FlowFn Team · Product

16 Jul 2026 · 3 min read

This is a recipe — each part is its own FlowFn feature, wired together into a grounded help bot:

Architecture: visitor → chat widget → help agent that searches your knowledge-base Data Sheet and escalates to Slack when unsure

Piece FlowFn feature
Your help articles a Data Sheet
The assistant an Agent grounded in those docs
Answering the agent's AI + its attached knowledge
Escalation a Slack Platform Tool
Where it lives the Agent embed on your site

Let's build it.


Step 1 — Put your docs where the agent can read them

Create a Data Sheet for your help articles — one row per doc, with a title, category, URL, and the content. This is your knowledge base, and keeping it as rows means you can add, edit, and re-categorize articles anytime without touching the agent.

The Lumen Docs knowledge base as a Data Sheet — help articles with title, category, and URL

(You can also upload PDFs and markdown as the agent's Knowledge files — a Data Sheet is the tidiest option when your docs are short and you want to keep editing them.)

Step 2 — Point an agent at your docs

Create an Agent, attach the articles sheet as a read-only knowledge source, and give it one clear instruction: answer only from the help articles, cite the doc you used, and if the docs don't cover it, say so and offer a human. That grounding rule is the whole difference between a useful assistant and a confident liar — the agent stays inside your content instead of inventing answers.

Step 3 — Test it before anyone sees it

The Test tab runs the real agent — same instructions, same tools, same knowledge — so you can check its answers before you publish:

The agent answering "How do I connect Slack?" grounded in the docs, citing /docs/slack

Ask it the questions your support inbox actually gets.

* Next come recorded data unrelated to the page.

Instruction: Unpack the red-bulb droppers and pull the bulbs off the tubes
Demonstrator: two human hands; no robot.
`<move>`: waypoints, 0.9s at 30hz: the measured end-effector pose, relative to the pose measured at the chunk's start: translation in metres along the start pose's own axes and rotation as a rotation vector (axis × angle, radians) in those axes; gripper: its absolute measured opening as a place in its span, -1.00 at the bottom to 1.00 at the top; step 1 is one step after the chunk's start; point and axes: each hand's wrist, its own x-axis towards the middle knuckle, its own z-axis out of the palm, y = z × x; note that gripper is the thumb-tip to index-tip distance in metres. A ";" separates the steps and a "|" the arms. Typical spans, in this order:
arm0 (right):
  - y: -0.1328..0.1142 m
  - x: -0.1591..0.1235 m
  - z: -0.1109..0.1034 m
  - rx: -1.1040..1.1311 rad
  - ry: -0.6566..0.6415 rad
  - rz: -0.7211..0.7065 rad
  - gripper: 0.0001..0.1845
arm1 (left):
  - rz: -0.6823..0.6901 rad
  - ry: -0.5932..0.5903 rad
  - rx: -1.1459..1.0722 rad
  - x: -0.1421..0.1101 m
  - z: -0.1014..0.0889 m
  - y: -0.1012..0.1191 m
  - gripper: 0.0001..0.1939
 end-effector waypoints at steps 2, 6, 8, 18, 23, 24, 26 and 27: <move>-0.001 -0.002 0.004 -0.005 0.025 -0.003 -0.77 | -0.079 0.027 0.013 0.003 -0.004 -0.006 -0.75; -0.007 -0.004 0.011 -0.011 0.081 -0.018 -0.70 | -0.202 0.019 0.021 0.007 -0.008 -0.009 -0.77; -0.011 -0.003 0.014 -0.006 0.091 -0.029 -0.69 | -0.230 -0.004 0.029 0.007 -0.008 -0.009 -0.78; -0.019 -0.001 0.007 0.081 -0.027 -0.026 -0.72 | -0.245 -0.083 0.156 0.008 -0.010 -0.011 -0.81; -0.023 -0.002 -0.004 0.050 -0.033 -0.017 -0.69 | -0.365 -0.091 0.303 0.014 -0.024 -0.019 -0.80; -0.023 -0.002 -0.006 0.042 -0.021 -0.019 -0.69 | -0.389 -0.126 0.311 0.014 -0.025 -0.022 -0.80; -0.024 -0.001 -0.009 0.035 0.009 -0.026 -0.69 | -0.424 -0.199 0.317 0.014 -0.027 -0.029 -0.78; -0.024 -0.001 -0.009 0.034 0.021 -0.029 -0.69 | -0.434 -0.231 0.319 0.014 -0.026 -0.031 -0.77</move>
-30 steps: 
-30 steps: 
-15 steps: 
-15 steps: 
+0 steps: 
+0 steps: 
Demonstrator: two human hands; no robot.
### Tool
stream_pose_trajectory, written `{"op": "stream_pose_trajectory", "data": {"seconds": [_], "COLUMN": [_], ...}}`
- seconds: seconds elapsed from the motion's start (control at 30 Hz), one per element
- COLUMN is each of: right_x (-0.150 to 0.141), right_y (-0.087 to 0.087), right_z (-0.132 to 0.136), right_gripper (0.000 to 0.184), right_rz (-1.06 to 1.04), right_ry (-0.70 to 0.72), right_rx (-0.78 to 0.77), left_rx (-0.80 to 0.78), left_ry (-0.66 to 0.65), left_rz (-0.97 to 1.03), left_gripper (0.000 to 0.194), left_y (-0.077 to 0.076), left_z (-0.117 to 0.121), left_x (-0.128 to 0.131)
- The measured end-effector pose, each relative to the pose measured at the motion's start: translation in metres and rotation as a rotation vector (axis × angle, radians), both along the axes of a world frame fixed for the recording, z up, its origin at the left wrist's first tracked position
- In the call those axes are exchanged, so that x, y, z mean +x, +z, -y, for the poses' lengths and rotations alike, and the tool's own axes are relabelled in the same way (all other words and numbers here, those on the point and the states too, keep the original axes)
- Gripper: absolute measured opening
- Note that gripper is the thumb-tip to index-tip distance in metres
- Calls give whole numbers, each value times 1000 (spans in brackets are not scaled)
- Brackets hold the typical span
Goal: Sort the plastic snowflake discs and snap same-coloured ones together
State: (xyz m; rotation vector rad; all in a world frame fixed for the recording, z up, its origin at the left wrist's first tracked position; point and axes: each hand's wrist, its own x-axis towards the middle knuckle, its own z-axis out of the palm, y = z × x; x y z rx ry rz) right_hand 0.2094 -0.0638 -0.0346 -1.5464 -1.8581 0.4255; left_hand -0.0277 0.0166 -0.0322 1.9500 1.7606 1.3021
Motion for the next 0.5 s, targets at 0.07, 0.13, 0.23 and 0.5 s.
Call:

Notice it links the source article (/docs/slack) — a grounded bot shows its work, which builds trust and gives the visitor somewhere to go next. Tune the instructions until the answers are right, then move on.

Step 4 — Escalate what it can't answer

Add a Slack Platform Tool and one rule: when the docs don't cover the question, post it to #support and tell the visitor a human will follow up. Now the bot handles the long tail of repetitive questions on its own, and the genuinely new ones land in front of your team — with the visitor's question already written down.

Step 5 — Embed it

Drop the Agent embed snippet on your site (or share its hosted page) and the assistant is live. Every question it answers is a ticket your team never sees; every question it escalates is one worth a human's time.


Why this beats a canned chatbot

  • It's grounded in your docs, not the whole internet. The agent answers from your articles and links them — no hallucinated policies, no made-up prices.
  • Editing docs updates the bot. Change an article in the sheet and the next answer reflects it. There's no re-training step.
  • It knows when to tap out. The escalation rule means "I don't know" becomes a routed ticket, not a dead end.

Wrap-up

An AI help bot is a knowledge-base Data Sheet → an agent grounded in it → an escalation rule → an embed. The docs supply the truth, the agent does the reading and phrasing, and Slack catches whatever falls through — all without a model to train or a vector store to run.

Start with your ten most-asked questions as ten rows and a strict "answer only from these" instruction. Test it against your real inbox, add the escalation, and embed it. Let your docs answer the tickets they already contain.